• **Goal of the exercise**
The entries are to be given back verbatim; no picture is to be copied.

++++++++++

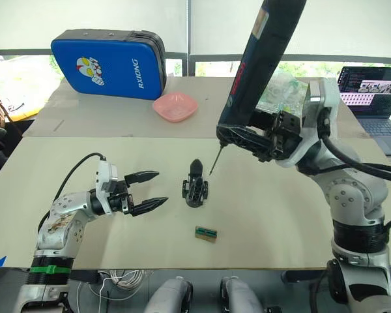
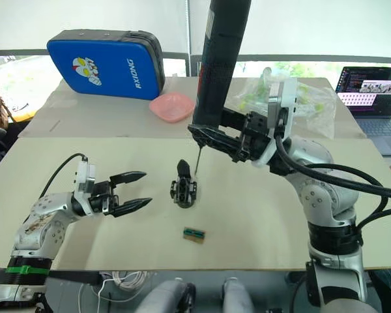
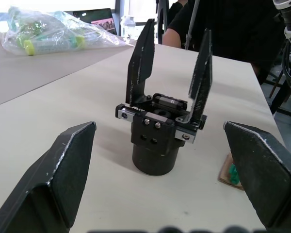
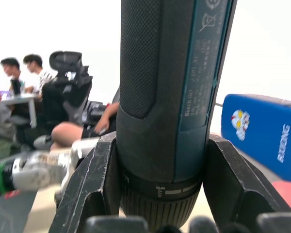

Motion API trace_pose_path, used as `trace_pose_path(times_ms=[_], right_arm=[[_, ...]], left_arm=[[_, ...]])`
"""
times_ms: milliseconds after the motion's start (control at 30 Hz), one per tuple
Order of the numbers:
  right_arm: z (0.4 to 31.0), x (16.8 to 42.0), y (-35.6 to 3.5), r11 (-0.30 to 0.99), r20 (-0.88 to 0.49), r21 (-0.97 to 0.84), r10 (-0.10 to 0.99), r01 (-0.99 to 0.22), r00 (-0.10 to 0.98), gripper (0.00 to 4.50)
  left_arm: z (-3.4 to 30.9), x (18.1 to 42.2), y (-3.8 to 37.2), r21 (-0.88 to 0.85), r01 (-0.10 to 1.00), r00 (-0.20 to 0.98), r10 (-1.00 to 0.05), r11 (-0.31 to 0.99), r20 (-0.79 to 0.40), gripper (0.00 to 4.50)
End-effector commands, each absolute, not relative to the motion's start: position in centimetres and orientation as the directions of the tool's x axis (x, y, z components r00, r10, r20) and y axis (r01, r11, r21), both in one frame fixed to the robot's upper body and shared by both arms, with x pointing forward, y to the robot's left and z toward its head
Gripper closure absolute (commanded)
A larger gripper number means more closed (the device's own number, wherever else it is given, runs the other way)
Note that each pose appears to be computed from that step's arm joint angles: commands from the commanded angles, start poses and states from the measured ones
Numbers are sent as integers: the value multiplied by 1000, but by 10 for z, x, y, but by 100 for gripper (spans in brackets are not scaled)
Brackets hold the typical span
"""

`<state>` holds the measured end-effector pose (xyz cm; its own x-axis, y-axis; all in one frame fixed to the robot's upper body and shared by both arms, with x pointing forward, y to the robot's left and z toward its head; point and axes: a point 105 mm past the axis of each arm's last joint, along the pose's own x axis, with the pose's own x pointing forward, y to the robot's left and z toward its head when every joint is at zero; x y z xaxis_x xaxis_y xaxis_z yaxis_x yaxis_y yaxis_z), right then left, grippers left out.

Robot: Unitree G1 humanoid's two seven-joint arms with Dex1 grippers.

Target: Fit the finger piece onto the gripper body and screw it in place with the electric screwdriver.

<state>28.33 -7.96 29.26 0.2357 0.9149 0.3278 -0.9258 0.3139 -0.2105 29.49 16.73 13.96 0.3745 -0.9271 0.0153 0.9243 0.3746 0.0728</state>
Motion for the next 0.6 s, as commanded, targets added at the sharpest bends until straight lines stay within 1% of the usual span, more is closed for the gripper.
trace_pose_path(times_ms=[33,267,467,600], right_arm=[[304,277,-74,295,353,-249,914,-922,197,254],[302,277,-61,274,358,-243,917,-930,177,254],[297,280,-49,246,337,-244,928,-938,155,254],[293,283,-43,227,313,-249,939,-941,143,254]], left_arm=[[143,300,166,106,930,352,-936,351,7,0],[144,306,156,101,942,321,-947,320,11,0],[136,300,150,84,958,276,-961,274,-17,0],[133,300,146,87,960,268,-963,266,-20,0]])
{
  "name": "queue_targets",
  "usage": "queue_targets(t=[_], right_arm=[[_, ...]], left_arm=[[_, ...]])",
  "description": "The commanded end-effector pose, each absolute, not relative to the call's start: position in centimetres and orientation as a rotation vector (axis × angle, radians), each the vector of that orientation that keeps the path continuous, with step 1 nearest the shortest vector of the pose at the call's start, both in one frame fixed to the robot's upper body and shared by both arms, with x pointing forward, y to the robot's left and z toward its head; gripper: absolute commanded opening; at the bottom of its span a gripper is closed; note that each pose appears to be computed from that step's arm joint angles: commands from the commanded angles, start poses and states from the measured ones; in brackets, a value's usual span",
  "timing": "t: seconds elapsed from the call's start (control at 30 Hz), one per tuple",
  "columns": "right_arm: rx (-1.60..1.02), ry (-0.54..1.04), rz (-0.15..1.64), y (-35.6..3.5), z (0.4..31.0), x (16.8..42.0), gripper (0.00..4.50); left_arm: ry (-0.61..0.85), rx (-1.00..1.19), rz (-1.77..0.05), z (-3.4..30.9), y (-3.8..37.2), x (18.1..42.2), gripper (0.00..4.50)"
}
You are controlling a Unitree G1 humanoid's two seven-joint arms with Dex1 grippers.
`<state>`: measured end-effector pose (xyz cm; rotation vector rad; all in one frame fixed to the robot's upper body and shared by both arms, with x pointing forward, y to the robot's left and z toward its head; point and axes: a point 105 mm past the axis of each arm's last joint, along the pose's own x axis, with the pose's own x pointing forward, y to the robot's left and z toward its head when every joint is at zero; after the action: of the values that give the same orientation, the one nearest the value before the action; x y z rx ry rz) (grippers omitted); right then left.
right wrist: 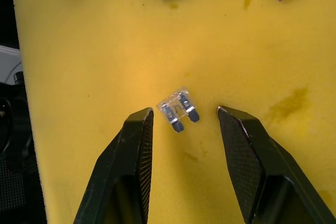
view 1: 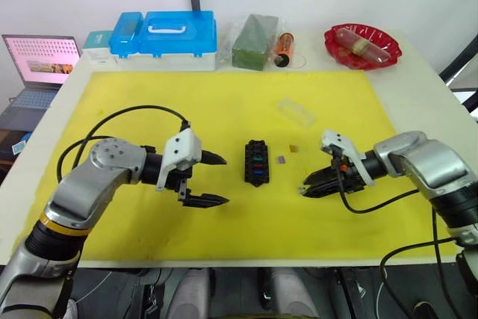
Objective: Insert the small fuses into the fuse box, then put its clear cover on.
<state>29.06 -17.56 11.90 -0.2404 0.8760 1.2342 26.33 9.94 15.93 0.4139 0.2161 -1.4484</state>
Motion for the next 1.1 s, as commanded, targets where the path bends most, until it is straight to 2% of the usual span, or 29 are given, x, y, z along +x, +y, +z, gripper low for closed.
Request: queue_targets(t=[0.03, 0.8, 0.87, 0.97, 1.1], right_arm=[[-0.240, 0.879, 1.262, -17.2, 12.3, 29.1, 1.98], [-0.227, 0.906, 1.297, -16.5, 12.5, 29.3, 1.98], [-0.227, 0.907, 1.287, -16.5, 12.5, 29.6, 1.68], [-0.229, 0.908, 1.281, -16.6, 12.5, 29.8, 0.82], [-0.228, 0.916, 1.275, -16.6, 12.6, 30.0, 0.82]], left_arm=[[0.164, 0.445, -1.445, 16.7, 9.7, 26.1, 4.50], [0.151, 0.430, -1.417, 16.5, 9.6, 26.0, 4.50], [0.149, 0.429, -1.415, 16.5, 9.5, 26.1, 4.50], [0.146, 0.427, -1.409, 16.5, 9.5, 26.2, 4.50], [0.139, 0.422, -1.403, 16.6, 9.3, 26.3, 4.50]])
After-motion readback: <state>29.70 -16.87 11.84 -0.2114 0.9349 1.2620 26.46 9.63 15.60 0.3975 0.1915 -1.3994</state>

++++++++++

• **Answer to this problem**
Motion API trace_pose_path, used as `trace_pose_path(times_ms=[_], right_arm=[[_, ...]], left_arm=[[_, ...]])`
"""
times_ms: milliseconds after the motion's start (control at 30 Hz), one per tuple
Order of the numbers:
  right_arm: z (0.4 to 31.0), x (16.8 to 42.0), y (-35.6 to 3.5), r11 (-0.30 to 0.99), r20 (-0.88 to 0.49), r21 (-0.97 to 0.84), r10 (-0.10 to 0.99), r01 (-0.99 to 0.22), r00 (-0.10 to 0.98), gripper (0.00 to 4.50)
  left_arm: z (-3.4 to 30.9), x (18.1 to 42.2), y (-3.8 to 37.2), r21 (-0.88 to 0.85), r01 (-0.10 to 1.00), r00 (-0.20 to 0.98), r10 (-1.00 to 0.05), r11 (-0.31 to 0.99), r20 (-0.79 to 0.40), gripper (0.00 to 4.50)
End-effector commands, each absolute, not relative to the motion's start: position in centimetres and orientation as the directions of the tool's x axis (x, y, z components r00, r10, r20) and y axis (r01, r11, r21), both in one frame fixed to the robot's upper body and shared by both arms, with x pointing forward, y to the robot's left and z toward its head
Gripper closure absolute (commanded)
A larger gripper number means more closed (the device's own number, wherever else it is given, runs the other way)
Note that each pose appears to be computed from that step's arm joint angles: commands from the commanded angles, start poses and states from the measured ones
Numbers are sent as integers: the value multiplied by 1000, but by 10 for z, x, y, but by 100 for gripper (spans in brackets are not scaled)
Brackets hold the typical span
"""

`<state>` holds the measured end-effector pose (xyz cm; its own x-axis, y-axis; all in one frame fixed to the robot's upper body and shared by both arms, with x pointing forward, y to the robot's left and z toward its head; point and axes: a point 105 mm past the axis of each arm's last joint, along the pose's own x axis, with the pose's own x pointing forward, y to the robot's left and z toward its head when every joint is at zero; x y z xaxis_x xaxis_y xaxis_z yaxis_x yaxis_y yaxis_z), right then left, grippers left out.

Robot: Unitree G1 humanoid's two seven-joint arms with Dex1 grippers.

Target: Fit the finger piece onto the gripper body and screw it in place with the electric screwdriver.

<state>28.33 -7.96 29.26 0.2357 0.9149 0.3278 -0.9258 0.3139 -0.2105 29.49 16.73 13.96 0.3745 -0.9271 0.0153 0.9243 0.3746 0.0728</state>
Motion for the next 0.6 s, as commanded, targets added at the sharpest bends until straight lines stay within 1% of the usual span, more is closed for the gripper.
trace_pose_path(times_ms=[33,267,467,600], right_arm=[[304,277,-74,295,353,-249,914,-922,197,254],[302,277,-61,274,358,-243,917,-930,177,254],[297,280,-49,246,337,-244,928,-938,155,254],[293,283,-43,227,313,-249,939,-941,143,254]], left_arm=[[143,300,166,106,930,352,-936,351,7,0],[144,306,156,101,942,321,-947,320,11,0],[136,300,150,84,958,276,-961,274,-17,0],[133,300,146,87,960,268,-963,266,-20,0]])
{
  "name": "queue_targets",
  "usage": "queue_targets(t=[_], right_arm=[[_, ...]], left_arm=[[_, ...]])",
  "description": "The commanded end-effector pose, each absolute, not relative to the call's start: position in centimetres and orientation as a rotation vector (axis × angle, radians), each the vector of that orientation that keeps the path continuous, with step 1 nearest the shortest vector of the pose at the call's start, both in one frame fixed to the robot's upper body and shared by both arms, with x pointing forward, y to the robot's left and z toward its head; gripper: absolute commanded opening; at the bottom of its span a gripper is closed; note that each pose appears to be computed from that step's arm joint angles: commands from the commanded angles, start poses and states from the measured ones; in brackets, a value's usual span",
  "timing": "t: seconds elapsed from the call's start (control at 30 Hz), one per tuple",
  "columns": "right_arm: rx (-1.60..1.02), ry (-0.54..1.04), rz (-0.15..1.64), y (-35.6..3.5), z (0.4..31.0), x (16.8..42.0), gripper (0.00..4.50); left_arm: ry (-0.61..0.85), rx (-1.00..1.19), rz (-1.77..0.05), z (-3.4..30.9), y (-3.8..37.2), x (18.1..42.2), gripper (0.00..4.50)"
}
You are controlling a Unitree G1 humanoid's two seven-joint arms with Dex1 grippers.
`<state>`: measured end-effector pose (xyz cm; rotation vector rad; all in one frame fixed to the robot's upper body and shared by both arms, with x pointing forward, y to the robot's left and z toward its head; point and axes: a point 105 mm past the axis of each arm's last joint, along the pose's own x axis, with the pose's own x pointing forward, y to the robot's left and z toward its head when every joint is at zero; after the action: of the values that give the same orientation, the one nearest the value before the action; x y z rx ry rz) (grippers omitted); right then left.
right wrist: 
view 1: 
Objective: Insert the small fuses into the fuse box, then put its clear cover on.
<state>29.06 -17.56 11.90 -0.2404 0.8760 1.2342 26.33 9.94 15.93 0.4139 0.2161 -1.4484</state>
Motion for the next 1.1 s, as commanded, targets where the path bends most, until it is straight to 2% of the usual span, or 29 are given, x, y, z along +x, +y, +z, gripper low for closed.
Request: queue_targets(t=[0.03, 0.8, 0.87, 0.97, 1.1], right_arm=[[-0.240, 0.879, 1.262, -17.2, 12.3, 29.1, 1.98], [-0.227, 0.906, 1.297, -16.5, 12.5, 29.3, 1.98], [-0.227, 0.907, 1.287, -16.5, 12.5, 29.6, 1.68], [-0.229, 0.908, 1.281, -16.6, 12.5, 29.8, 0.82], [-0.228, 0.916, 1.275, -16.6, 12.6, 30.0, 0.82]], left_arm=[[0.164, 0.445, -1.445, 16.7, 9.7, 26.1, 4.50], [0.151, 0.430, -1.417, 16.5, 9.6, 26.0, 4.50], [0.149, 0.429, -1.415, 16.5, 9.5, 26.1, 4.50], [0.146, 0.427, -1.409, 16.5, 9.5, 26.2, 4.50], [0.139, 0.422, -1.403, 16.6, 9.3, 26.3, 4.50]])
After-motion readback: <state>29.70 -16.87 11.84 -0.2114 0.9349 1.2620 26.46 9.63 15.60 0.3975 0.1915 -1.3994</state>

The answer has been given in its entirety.